Regular-article-logo Saturday, 13 April 2024

Beginner’s luck, 10 goals

Payne’s incredible solo record stands to this day as the most goals scored by an individual player in EFL

TT Bureau Published 12.04.20, 08:20 PM
Joe Payne

Joe Payne (Wikipedia)

Some records are meant to be broken. Some, like the one set by Joe Payne 84 years ago to the day when he hammered home 10 goals in an English football league match, have stood the test of time.

Joe Payne, who? There was nothing extraordinary about him. Born a few months before the First World War began, in January 1914, Payne spent time as a coalminer in his teenage years and played football for the colliery’s team. A scout for Luton Town — the football club named after the city 50km northwest of London — noticed the lad and recommended him to the club, which young Payne joined in 1934.


But for two years, he warmed the bench, rarely getting a chance in the playing XI, and when he did, turned out as a full back.

Therefore, much to his surprise, Payne was asked to play centre-forward for the Hatters — as Luton Town, famous for hat-making and Vauxhall cars, is known — in their Easter Monday clash at home against Bristol Rovers.

Reports of the match suggest that it was an unusually cold day and the crowd of about 14,000 hatted fans, sleet whipping their faces, may have found it difficult to recognise who the centre-forward was for the day since the regular man had been injured the previous week.

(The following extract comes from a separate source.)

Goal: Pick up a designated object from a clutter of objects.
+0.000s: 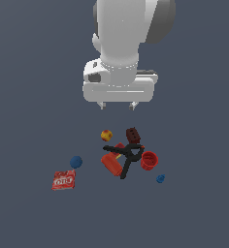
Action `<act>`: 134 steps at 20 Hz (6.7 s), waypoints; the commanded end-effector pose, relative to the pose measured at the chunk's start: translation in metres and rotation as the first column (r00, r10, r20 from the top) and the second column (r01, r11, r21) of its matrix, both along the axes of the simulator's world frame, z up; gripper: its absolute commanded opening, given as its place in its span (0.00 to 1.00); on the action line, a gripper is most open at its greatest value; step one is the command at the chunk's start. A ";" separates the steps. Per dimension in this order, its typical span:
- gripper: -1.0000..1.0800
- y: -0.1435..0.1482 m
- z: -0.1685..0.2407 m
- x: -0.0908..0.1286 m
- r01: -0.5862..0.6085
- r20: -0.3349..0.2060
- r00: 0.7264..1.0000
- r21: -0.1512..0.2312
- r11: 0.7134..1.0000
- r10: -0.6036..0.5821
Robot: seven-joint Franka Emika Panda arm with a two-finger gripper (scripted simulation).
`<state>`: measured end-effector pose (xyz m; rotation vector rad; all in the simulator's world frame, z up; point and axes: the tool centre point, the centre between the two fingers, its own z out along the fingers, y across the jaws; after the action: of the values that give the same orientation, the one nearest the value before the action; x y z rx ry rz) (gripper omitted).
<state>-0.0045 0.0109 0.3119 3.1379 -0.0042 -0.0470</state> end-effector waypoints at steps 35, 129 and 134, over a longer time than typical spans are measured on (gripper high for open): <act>0.96 -0.018 -0.105 -0.007 0.154 0.016 0.988 -0.003 0.988 -0.154; 0.00 -0.155 -0.038 -0.109 0.435 0.029 0.900 0.005 0.900 -0.435; 0.00 -0.174 0.008 -0.115 0.435 0.029 0.900 0.005 0.900 -0.435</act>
<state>-0.1172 -0.1575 0.3053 3.0626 -0.7066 -0.0007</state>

The game was evenly poised for the first 20-odd minutes until Payne struck the net for his first goal in the 23rd minute. Thus opened the floodgates, and by half-time he had scored three more.

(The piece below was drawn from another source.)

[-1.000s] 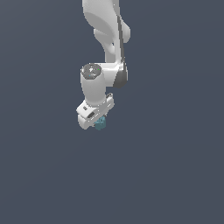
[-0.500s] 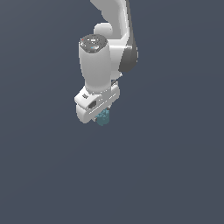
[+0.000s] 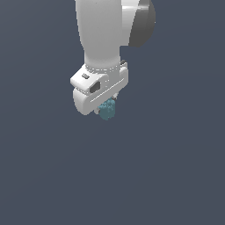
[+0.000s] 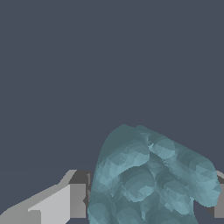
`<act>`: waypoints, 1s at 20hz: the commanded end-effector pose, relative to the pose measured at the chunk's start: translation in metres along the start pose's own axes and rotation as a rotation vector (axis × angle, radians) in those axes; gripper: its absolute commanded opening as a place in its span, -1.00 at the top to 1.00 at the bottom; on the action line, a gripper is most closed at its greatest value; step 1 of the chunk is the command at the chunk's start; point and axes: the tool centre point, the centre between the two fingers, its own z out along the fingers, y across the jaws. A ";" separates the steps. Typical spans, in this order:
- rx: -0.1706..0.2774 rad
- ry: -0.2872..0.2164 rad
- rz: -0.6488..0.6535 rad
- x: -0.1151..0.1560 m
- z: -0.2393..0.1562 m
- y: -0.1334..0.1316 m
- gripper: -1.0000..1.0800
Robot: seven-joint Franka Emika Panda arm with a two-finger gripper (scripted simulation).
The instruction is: Pick up the object and move it to a goal position.
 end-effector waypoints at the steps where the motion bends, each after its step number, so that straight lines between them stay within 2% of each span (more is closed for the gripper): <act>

Sensing that their new centre-forward had beginner’s luck on his side, the playmakers fed him with passes and by the 58th minute, Payne had put in a total of seven goals.

He wasn’t finished. Between the 65th and the 84th minutes, Payne scored thrice, taking his tally for the match to 10, his team winning 12-0.

Payne’s incredible solo record stands to this day as the most goals scored by an individual player in English domestic football.

In an interview many years later, as quoted by Luton Town club historian Roger Wash, Payne recalled the game with difficulty. “They told me to go out and get two or three goals if I could, but did not tell me what to do afterwards so I just carried on,” he said. “Time blurs the memory but I recall the Rovers goalkeeper (John Ellis) making as many good saves as the goals he let in.”

The world record for the most goals scored by a single player in a domestic game is 16, shared by Stephan Dembecki (who changed his surname to Stanis) of Racing Club de Lens in a French League match against Auby Asturies in 1942 and Olympus Xylofagou striker Panagiotis Pontikos in a Cypriot league Division Three game against SEK Agiou Athanasiou in 2007.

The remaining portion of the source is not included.